WORK INSTRUCTION: Do any lines in the data below contain "traced"? If so, copy every one of them.

(Records contained in a dataset)
-------------------------
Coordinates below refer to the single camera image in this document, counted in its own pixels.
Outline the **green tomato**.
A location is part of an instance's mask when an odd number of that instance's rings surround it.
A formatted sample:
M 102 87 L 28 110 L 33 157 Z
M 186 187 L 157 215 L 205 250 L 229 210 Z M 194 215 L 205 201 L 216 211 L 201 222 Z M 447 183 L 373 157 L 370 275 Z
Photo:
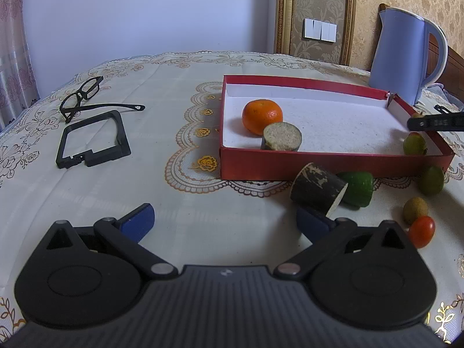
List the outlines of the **green tomato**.
M 405 155 L 425 155 L 428 151 L 424 137 L 411 132 L 403 141 L 403 151 Z
M 418 188 L 426 196 L 435 196 L 444 188 L 444 171 L 438 166 L 427 167 L 419 177 Z

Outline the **dark sugarcane piece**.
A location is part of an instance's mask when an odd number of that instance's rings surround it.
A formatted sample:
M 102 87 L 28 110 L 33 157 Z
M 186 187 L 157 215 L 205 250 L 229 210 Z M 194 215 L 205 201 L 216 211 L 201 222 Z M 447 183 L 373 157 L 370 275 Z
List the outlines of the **dark sugarcane piece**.
M 263 130 L 261 149 L 297 152 L 302 143 L 302 134 L 293 124 L 272 123 Z
M 309 211 L 329 217 L 340 204 L 348 183 L 314 163 L 307 164 L 297 175 L 290 199 Z

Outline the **green cucumber piece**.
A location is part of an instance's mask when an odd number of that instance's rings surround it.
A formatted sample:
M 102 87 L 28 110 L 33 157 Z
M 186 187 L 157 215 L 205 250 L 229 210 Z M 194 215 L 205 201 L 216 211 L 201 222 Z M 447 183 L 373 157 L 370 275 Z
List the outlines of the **green cucumber piece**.
M 337 177 L 348 184 L 342 199 L 344 203 L 355 207 L 366 207 L 370 204 L 374 192 L 374 177 L 370 172 L 341 172 Z

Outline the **brown longan fruit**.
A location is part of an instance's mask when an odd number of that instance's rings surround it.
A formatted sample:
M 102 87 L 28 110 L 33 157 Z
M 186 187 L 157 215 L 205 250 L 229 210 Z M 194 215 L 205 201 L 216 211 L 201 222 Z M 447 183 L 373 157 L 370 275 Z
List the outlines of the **brown longan fruit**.
M 429 214 L 429 206 L 421 197 L 409 199 L 403 206 L 402 217 L 407 225 L 412 225 L 418 218 Z

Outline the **red cherry tomato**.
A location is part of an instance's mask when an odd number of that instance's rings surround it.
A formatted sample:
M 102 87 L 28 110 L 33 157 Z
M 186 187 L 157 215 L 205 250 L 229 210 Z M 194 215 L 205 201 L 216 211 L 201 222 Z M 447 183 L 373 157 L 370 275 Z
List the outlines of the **red cherry tomato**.
M 417 218 L 409 228 L 408 238 L 417 249 L 421 249 L 433 239 L 435 230 L 435 221 L 429 216 L 422 216 Z

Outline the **blue electric kettle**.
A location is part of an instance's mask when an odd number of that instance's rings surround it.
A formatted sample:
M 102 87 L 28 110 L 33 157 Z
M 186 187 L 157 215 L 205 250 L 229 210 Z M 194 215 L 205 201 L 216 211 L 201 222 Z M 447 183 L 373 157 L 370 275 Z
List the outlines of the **blue electric kettle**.
M 381 33 L 370 70 L 369 86 L 400 96 L 414 105 L 422 90 L 435 83 L 444 72 L 448 45 L 439 25 L 415 13 L 395 7 L 379 12 Z M 426 73 L 429 37 L 438 43 L 435 69 Z

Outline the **red shallow cardboard box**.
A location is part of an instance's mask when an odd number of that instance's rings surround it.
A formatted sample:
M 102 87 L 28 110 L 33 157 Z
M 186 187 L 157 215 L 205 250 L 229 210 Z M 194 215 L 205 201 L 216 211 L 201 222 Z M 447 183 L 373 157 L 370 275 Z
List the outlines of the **red shallow cardboard box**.
M 242 124 L 248 102 L 276 102 L 286 123 L 298 128 L 296 152 L 263 150 Z M 428 166 L 446 170 L 454 151 L 437 132 L 424 132 L 427 153 L 405 155 L 403 140 L 414 109 L 383 90 L 317 79 L 226 75 L 220 114 L 220 177 L 237 181 L 290 181 L 309 163 L 336 174 L 367 171 L 406 177 Z

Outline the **dark sugarcane piece in box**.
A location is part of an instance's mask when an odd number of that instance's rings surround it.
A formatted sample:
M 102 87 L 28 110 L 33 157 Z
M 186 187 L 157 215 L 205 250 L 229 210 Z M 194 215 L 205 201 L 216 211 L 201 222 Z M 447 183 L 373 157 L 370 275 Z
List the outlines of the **dark sugarcane piece in box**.
M 293 124 L 272 123 L 263 130 L 261 149 L 297 152 L 302 143 L 302 134 Z

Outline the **orange mandarin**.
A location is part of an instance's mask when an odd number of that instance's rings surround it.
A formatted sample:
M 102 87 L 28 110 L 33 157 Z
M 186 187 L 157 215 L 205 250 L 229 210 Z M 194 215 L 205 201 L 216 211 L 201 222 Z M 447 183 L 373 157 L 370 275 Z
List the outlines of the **orange mandarin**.
M 257 99 L 250 101 L 242 111 L 242 124 L 252 134 L 261 136 L 263 130 L 272 123 L 283 121 L 283 111 L 272 100 Z

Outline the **black eyeglasses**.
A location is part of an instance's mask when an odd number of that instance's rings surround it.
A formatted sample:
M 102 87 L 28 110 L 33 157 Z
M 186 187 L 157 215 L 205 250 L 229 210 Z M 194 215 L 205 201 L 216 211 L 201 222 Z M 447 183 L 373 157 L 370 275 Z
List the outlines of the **black eyeglasses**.
M 104 77 L 99 75 L 86 80 L 77 91 L 70 93 L 61 102 L 59 111 L 64 117 L 66 124 L 70 123 L 79 112 L 86 112 L 98 108 L 127 108 L 142 112 L 146 107 L 143 104 L 123 104 L 123 103 L 100 103 L 88 104 L 100 90 Z

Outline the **pink curtain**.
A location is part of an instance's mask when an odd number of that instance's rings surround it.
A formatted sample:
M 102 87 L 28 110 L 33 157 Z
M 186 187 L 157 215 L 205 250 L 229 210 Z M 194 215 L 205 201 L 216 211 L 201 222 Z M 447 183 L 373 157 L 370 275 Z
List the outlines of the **pink curtain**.
M 39 99 L 23 26 L 23 0 L 0 0 L 0 114 L 5 129 Z

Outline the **black rectangular frame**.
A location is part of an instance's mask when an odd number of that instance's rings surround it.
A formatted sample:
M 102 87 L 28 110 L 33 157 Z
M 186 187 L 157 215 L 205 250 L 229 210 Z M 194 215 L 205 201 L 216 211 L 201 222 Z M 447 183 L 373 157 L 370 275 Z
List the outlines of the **black rectangular frame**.
M 73 156 L 63 156 L 67 137 L 72 131 L 108 119 L 112 119 L 116 123 L 116 145 L 98 151 L 96 153 L 89 149 Z M 73 123 L 70 126 L 65 127 L 57 151 L 56 165 L 60 169 L 69 169 L 81 163 L 84 163 L 88 167 L 92 167 L 106 163 L 108 161 L 118 160 L 119 158 L 129 156 L 130 154 L 131 150 L 127 140 L 127 135 L 124 129 L 122 117 L 119 112 L 117 112 L 116 110 L 112 110 L 109 112 L 92 116 L 90 118 L 79 121 L 77 123 Z

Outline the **white wall switch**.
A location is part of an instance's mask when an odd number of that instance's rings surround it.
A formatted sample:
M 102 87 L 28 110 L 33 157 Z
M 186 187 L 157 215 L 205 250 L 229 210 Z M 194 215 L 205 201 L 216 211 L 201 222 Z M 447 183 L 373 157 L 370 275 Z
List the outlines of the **white wall switch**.
M 335 43 L 337 41 L 337 25 L 334 23 L 305 18 L 303 38 Z

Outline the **gold wall panel frame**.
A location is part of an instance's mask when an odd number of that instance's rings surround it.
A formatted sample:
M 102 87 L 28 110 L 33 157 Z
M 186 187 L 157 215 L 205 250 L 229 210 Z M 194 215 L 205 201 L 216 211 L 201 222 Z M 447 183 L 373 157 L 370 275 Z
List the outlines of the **gold wall panel frame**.
M 350 63 L 356 0 L 275 0 L 270 3 L 270 18 L 270 52 L 332 64 Z M 334 39 L 308 37 L 307 19 L 328 23 Z

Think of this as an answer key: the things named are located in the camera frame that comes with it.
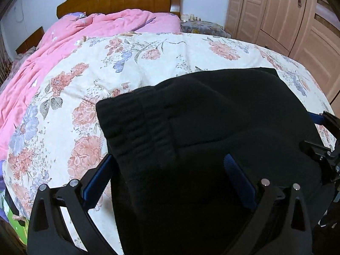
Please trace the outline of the black pants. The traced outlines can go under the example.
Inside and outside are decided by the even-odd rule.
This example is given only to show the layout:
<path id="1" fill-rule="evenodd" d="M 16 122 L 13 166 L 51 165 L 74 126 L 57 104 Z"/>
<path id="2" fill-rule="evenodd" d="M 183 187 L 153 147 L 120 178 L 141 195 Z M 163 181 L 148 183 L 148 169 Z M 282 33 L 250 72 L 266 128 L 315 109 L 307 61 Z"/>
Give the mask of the black pants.
<path id="1" fill-rule="evenodd" d="M 228 254 L 254 210 L 224 168 L 254 185 L 301 187 L 311 228 L 330 205 L 326 164 L 299 148 L 322 139 L 271 68 L 193 72 L 106 98 L 97 118 L 115 162 L 113 211 L 124 254 Z"/>

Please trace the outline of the green cartoon blanket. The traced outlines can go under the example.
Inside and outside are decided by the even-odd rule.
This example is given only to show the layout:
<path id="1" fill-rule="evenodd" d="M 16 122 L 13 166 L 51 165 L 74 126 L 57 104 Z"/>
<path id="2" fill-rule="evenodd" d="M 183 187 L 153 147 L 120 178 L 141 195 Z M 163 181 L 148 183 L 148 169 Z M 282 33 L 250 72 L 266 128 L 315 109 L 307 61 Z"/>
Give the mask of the green cartoon blanket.
<path id="1" fill-rule="evenodd" d="M 3 210 L 5 212 L 6 217 L 8 218 L 11 227 L 19 237 L 20 241 L 23 244 L 27 245 L 28 224 L 24 222 L 24 224 L 21 225 L 18 220 L 13 219 L 13 213 L 8 205 L 4 205 Z"/>

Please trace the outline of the purple bed sheet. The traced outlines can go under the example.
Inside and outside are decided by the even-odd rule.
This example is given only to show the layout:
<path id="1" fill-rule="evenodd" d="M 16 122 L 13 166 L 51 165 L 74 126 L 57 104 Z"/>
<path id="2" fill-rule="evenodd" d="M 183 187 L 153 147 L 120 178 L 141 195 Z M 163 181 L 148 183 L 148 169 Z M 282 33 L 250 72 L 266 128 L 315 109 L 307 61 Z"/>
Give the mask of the purple bed sheet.
<path id="1" fill-rule="evenodd" d="M 3 178 L 3 171 L 2 171 L 3 162 L 4 160 L 1 160 L 0 162 L 1 218 L 5 220 L 6 222 L 9 222 L 9 219 L 7 217 L 9 214 L 9 211 L 15 210 L 16 207 L 5 185 L 5 181 Z"/>

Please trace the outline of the floral cream quilt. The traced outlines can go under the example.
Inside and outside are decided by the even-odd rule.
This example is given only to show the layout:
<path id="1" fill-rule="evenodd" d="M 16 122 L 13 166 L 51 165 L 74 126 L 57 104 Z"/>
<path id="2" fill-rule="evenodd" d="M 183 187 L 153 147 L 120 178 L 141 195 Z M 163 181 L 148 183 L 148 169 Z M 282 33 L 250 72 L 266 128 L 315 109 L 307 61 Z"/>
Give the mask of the floral cream quilt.
<path id="1" fill-rule="evenodd" d="M 59 188 L 80 180 L 110 154 L 97 118 L 99 101 L 193 72 L 245 68 L 275 70 L 308 112 L 333 114 L 301 63 L 257 44 L 191 33 L 130 32 L 81 40 L 80 47 L 44 77 L 10 137 L 3 178 L 20 215 L 29 222 L 39 186 Z M 322 146 L 333 151 L 338 131 L 315 126 Z M 124 254 L 109 174 L 108 185 L 88 214 L 113 254 Z M 73 243 L 85 250 L 67 209 L 62 207 L 61 213 Z M 338 224 L 321 227 L 319 222 L 311 228 L 311 254 L 323 241 L 315 232 L 337 228 Z"/>

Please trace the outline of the light wooden wardrobe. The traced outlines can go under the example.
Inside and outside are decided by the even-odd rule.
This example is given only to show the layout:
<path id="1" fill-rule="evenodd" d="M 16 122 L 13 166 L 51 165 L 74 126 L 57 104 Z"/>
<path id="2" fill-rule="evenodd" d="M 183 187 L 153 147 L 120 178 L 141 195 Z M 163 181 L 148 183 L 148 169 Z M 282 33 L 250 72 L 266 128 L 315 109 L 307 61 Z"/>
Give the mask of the light wooden wardrobe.
<path id="1" fill-rule="evenodd" d="M 312 74 L 329 102 L 339 95 L 339 19 L 327 0 L 229 0 L 225 31 L 279 52 Z"/>

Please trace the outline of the floral covered nightstand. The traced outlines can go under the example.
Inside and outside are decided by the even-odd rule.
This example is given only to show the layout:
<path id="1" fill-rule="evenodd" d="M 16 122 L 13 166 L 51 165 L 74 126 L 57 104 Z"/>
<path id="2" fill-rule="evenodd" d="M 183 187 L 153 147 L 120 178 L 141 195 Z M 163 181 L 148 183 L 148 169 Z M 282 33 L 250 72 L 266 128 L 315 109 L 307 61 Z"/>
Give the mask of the floral covered nightstand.
<path id="1" fill-rule="evenodd" d="M 224 31 L 224 27 L 209 21 L 202 21 L 194 15 L 183 14 L 180 17 L 181 31 L 184 33 L 196 33 L 201 35 L 219 36 L 231 38 L 231 34 Z"/>

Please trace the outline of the patterned red curtain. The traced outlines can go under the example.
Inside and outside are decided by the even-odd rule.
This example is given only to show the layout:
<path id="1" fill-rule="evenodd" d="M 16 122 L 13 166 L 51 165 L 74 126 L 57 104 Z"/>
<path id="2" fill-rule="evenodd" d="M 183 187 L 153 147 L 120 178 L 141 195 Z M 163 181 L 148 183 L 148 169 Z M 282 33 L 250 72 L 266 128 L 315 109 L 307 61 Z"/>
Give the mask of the patterned red curtain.
<path id="1" fill-rule="evenodd" d="M 5 48 L 5 43 L 3 41 L 3 37 L 1 35 L 1 42 L 0 42 L 0 72 L 1 72 L 1 92 L 5 89 L 8 85 L 9 81 L 11 80 L 11 69 L 13 62 L 10 60 L 9 55 L 7 54 L 7 50 Z"/>

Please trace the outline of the dark wooden side cabinet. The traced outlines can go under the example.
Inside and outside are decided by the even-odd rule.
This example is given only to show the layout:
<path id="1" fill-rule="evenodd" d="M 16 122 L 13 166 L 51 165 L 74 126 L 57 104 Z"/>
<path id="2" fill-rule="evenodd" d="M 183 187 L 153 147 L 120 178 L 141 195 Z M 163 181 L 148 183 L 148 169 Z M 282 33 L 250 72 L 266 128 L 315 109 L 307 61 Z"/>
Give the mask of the dark wooden side cabinet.
<path id="1" fill-rule="evenodd" d="M 24 54 L 32 47 L 37 47 L 42 37 L 44 36 L 43 27 L 39 27 L 33 34 L 31 34 L 24 42 L 16 49 L 17 54 Z"/>

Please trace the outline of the pink duvet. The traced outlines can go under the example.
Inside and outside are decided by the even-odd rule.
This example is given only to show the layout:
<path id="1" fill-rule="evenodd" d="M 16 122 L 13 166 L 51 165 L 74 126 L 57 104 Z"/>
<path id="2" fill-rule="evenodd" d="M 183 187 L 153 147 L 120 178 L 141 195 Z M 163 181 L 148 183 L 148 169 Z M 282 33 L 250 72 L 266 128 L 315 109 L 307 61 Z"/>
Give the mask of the pink duvet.
<path id="1" fill-rule="evenodd" d="M 67 14 L 42 37 L 37 50 L 21 65 L 1 91 L 1 159 L 6 159 L 10 137 L 20 125 L 44 77 L 87 37 L 109 37 L 126 32 L 179 33 L 180 19 L 172 13 L 126 9 L 80 18 Z"/>

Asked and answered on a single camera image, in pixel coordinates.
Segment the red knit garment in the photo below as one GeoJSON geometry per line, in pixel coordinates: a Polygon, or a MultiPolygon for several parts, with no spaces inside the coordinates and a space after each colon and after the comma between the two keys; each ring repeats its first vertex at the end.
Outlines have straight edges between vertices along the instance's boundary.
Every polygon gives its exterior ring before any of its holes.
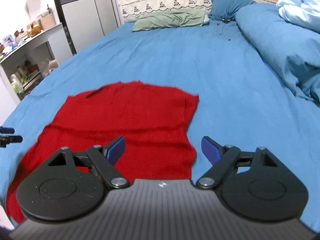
-------------------------
REPLY:
Please trace the outline of the black pants. The traced outlines can go under the example.
Please trace the outline of the green cartoon blanket. The traced outlines can go under the example.
Please trace the outline of the purple bed sheet. The traced outlines can go under the example.
Please trace the outline of the floral cream quilt. The traced outlines can go under the example.
Please trace the outline of the light wooden wardrobe. The traced outlines can go under the example.
Please trace the outline of the floral covered nightstand. The traced outlines can go under the example.
Please trace the outline of the patterned red curtain. The traced outlines can go under the example.
Please trace the outline of the dark wooden side cabinet. The traced outlines can go under the example.
Please trace the outline of the pink duvet. The traced outlines can go under the example.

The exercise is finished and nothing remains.